Finding a new job can be challenging in this current environment and sometimes some of you may have had to relocate to a different city or province. If your new home is at least 40 kilometres closer to your new place of work than your previous home was, you may be able to claim transportation and storage costs, travel expenses, temporary living expenses, cost to maintain your home when it’s vacant, cost of selling your old home, and some of the costs of buying a new home. For more information, click here.

Change in Marital Status

The pandemic has not only created major upheavals to our financial situations but has also placed enormous strain on our personal relationships. If you’ve broken with your married or common-law partner, you must inform the CRA of this change within 30 days. “It may be the last thing on your mind when you’re going through a divorce but it’s really important to report any change, especially around tax time,” advises Watkin. One’s marital status impacts some of the benefits we may be eligible for, particularly those that are based on adjusted family net income. “You don’t want to find out months down the road that because your marital situation has changed, you no longer qualify for a benefit and you owe the government money,” she says. For more information, click here.

DIY Tax Preparation

“Many people are moving to online filing and do-it-yourself tax software,” says Watkin. “Especially this year, when we’re all trying to avoid physical contact.” Besides TurboTax, there are a host of CRA-certified companies that offer online or desktop tax software packages. Some even offer free returns to those who have a straightforward tax situations.
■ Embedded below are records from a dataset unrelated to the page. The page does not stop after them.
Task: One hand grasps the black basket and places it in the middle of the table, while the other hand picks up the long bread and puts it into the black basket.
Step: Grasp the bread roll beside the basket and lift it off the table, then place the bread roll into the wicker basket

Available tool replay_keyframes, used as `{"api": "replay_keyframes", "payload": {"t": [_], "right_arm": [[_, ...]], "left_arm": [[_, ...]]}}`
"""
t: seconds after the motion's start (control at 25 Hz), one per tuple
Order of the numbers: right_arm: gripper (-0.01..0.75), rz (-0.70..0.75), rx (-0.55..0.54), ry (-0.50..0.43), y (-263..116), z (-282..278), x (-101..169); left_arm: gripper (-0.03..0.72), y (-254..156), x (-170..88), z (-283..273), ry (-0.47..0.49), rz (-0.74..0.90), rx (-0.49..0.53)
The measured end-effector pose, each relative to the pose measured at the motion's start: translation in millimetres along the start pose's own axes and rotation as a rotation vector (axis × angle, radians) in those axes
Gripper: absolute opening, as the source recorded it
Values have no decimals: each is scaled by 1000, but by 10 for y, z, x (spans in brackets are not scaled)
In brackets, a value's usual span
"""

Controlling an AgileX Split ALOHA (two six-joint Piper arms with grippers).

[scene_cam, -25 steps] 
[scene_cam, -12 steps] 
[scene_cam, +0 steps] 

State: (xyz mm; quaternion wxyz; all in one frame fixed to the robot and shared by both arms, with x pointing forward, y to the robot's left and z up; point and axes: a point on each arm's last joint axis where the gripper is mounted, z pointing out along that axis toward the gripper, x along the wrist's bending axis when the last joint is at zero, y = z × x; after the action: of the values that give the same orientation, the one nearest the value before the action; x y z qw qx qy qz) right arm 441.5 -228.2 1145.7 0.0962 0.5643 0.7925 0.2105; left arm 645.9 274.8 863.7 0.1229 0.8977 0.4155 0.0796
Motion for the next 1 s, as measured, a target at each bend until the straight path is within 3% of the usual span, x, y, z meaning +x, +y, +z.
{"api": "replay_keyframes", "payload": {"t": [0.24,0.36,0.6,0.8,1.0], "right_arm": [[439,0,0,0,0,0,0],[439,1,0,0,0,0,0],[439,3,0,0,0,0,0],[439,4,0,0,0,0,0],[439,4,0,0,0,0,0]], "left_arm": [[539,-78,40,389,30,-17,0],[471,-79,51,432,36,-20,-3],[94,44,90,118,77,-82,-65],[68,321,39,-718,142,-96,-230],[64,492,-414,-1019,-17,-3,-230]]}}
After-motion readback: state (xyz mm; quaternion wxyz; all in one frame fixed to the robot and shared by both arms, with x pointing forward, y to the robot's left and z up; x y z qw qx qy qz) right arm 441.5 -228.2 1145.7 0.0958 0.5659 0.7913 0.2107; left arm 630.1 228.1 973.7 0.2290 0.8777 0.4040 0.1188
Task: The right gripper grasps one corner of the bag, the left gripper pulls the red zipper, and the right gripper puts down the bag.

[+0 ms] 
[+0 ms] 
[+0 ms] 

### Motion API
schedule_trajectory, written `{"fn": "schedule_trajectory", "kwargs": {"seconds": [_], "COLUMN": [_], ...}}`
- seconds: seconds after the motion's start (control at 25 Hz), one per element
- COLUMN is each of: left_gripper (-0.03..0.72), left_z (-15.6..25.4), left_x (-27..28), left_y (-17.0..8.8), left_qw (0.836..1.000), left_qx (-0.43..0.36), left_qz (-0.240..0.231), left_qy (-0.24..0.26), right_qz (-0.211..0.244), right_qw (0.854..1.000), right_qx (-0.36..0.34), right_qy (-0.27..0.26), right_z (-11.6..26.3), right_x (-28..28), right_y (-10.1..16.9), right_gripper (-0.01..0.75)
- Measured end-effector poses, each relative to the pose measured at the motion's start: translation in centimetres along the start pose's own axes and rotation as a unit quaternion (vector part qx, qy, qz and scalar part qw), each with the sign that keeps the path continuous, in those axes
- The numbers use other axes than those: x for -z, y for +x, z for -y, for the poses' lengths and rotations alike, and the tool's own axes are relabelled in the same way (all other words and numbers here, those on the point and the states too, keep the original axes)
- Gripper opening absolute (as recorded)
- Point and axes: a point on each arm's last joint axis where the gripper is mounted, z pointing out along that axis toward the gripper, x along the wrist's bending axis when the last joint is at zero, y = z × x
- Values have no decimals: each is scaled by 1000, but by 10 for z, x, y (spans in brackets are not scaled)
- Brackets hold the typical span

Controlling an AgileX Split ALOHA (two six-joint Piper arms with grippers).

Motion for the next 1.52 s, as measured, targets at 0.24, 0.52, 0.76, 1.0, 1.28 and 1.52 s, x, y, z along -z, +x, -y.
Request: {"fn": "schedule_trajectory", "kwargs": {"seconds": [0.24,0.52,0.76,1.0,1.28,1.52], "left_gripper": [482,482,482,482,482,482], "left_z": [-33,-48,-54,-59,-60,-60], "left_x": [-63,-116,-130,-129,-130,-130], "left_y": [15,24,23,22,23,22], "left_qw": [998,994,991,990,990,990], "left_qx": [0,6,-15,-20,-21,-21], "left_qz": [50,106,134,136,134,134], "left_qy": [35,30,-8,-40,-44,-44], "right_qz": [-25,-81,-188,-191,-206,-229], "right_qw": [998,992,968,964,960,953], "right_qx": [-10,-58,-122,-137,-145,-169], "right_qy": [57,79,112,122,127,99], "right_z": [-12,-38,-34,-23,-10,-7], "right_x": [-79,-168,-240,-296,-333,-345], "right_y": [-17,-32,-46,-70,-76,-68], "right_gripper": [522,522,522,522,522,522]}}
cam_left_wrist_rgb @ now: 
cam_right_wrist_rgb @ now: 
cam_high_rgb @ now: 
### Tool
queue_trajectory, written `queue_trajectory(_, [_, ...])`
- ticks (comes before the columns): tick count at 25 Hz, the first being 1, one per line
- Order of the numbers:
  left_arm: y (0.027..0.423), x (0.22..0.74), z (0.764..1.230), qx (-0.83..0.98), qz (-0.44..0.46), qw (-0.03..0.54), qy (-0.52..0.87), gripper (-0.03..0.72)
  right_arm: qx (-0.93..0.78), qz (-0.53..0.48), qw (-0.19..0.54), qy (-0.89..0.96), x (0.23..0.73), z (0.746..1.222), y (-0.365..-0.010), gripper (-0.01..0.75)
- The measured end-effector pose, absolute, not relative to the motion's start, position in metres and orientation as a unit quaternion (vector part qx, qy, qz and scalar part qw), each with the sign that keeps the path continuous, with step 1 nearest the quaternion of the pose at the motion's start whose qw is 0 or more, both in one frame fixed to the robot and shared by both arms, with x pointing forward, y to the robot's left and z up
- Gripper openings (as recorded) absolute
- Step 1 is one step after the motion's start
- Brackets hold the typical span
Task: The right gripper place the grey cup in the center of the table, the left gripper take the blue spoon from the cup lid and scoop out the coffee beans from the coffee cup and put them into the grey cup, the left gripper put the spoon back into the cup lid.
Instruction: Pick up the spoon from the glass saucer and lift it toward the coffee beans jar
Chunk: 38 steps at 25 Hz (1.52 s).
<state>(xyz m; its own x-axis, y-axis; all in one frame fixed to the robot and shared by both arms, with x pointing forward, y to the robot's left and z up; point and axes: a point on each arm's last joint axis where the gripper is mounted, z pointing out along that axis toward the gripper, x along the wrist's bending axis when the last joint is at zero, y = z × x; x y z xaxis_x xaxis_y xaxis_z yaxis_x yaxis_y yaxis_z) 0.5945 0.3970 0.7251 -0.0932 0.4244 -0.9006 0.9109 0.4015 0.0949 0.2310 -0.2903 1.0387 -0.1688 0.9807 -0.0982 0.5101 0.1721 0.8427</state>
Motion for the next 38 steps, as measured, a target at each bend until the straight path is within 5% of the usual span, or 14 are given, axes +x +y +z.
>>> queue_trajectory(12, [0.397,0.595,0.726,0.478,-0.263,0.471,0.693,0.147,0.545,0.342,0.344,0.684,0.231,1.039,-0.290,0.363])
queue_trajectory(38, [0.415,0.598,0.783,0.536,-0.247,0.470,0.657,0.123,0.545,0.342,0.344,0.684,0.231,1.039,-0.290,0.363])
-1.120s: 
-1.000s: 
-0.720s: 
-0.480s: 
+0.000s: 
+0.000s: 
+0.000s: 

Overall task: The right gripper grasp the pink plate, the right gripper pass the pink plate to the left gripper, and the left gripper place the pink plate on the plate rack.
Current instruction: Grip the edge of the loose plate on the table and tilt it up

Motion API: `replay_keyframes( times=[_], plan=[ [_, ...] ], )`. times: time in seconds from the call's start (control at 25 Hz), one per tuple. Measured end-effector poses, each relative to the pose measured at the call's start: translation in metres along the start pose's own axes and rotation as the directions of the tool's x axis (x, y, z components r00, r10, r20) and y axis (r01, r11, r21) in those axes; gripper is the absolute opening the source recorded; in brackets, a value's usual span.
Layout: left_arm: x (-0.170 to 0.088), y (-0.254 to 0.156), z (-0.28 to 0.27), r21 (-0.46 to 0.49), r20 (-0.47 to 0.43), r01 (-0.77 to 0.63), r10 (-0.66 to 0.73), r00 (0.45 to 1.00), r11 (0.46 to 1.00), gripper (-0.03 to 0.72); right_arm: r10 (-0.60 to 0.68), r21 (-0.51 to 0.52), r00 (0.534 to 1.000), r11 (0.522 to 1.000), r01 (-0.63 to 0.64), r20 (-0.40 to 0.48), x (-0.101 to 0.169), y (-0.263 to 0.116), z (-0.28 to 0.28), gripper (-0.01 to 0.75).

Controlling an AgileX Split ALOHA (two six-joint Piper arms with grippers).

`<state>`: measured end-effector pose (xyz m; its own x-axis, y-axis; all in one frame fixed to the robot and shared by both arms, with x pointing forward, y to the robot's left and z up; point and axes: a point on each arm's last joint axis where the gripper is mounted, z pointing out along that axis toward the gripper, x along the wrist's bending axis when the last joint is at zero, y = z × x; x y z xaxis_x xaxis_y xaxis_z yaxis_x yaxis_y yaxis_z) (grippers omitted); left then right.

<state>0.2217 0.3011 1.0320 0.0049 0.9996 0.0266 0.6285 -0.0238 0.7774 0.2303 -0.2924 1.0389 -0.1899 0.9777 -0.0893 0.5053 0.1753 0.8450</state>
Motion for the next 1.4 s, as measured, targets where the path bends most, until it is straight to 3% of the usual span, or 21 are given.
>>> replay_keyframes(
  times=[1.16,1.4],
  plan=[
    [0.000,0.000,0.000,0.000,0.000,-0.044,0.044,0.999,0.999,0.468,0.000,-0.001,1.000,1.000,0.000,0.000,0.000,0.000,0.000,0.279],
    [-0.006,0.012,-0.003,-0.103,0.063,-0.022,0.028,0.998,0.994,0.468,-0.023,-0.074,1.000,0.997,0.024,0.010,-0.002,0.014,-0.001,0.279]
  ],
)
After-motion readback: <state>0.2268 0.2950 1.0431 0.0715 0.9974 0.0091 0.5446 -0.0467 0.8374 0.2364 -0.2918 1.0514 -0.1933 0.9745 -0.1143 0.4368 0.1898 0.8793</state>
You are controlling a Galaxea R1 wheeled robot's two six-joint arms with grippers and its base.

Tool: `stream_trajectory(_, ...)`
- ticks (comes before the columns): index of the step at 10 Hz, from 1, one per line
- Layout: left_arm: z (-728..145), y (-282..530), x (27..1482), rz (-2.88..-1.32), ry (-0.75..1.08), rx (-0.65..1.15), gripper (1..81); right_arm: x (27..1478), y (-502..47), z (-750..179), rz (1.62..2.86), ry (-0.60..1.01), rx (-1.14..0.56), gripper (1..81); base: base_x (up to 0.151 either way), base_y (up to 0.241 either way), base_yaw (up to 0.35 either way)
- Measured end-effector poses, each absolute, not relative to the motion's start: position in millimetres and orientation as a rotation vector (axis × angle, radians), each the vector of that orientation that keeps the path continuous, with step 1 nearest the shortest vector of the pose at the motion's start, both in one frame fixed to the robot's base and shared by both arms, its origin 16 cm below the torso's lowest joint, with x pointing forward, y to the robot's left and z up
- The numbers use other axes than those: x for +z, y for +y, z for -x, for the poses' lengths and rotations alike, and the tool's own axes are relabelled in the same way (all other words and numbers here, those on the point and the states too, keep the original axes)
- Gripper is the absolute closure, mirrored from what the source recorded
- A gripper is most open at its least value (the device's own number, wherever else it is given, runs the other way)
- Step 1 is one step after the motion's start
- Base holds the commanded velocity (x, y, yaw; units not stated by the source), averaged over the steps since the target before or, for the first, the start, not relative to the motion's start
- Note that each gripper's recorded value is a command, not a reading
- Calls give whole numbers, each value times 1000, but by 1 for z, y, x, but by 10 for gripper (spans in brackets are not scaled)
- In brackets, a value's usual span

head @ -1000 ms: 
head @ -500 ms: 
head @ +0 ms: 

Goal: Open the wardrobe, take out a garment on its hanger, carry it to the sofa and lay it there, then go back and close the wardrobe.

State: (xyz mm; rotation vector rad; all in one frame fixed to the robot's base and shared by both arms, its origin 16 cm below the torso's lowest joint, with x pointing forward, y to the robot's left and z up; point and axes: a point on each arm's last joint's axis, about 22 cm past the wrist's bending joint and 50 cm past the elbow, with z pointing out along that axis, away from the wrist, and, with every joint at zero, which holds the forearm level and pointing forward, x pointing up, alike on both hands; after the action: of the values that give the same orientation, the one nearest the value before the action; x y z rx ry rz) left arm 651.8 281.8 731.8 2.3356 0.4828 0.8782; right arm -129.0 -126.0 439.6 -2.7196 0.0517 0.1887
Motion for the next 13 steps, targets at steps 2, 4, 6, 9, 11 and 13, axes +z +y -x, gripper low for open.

While the tax preparation software is easy to navigate and very user-friendly, some first-time do-it-yourself filers might find the prospect of working in a digital environment somewhat daunting. If so, the full-service packages offer users the opportunity to work with automated assistants or speak to live tax agents to answer their questions or walk them through the process. And if you still don’t feel comfortable doing it on your own — you can pay extra and have them do it for you.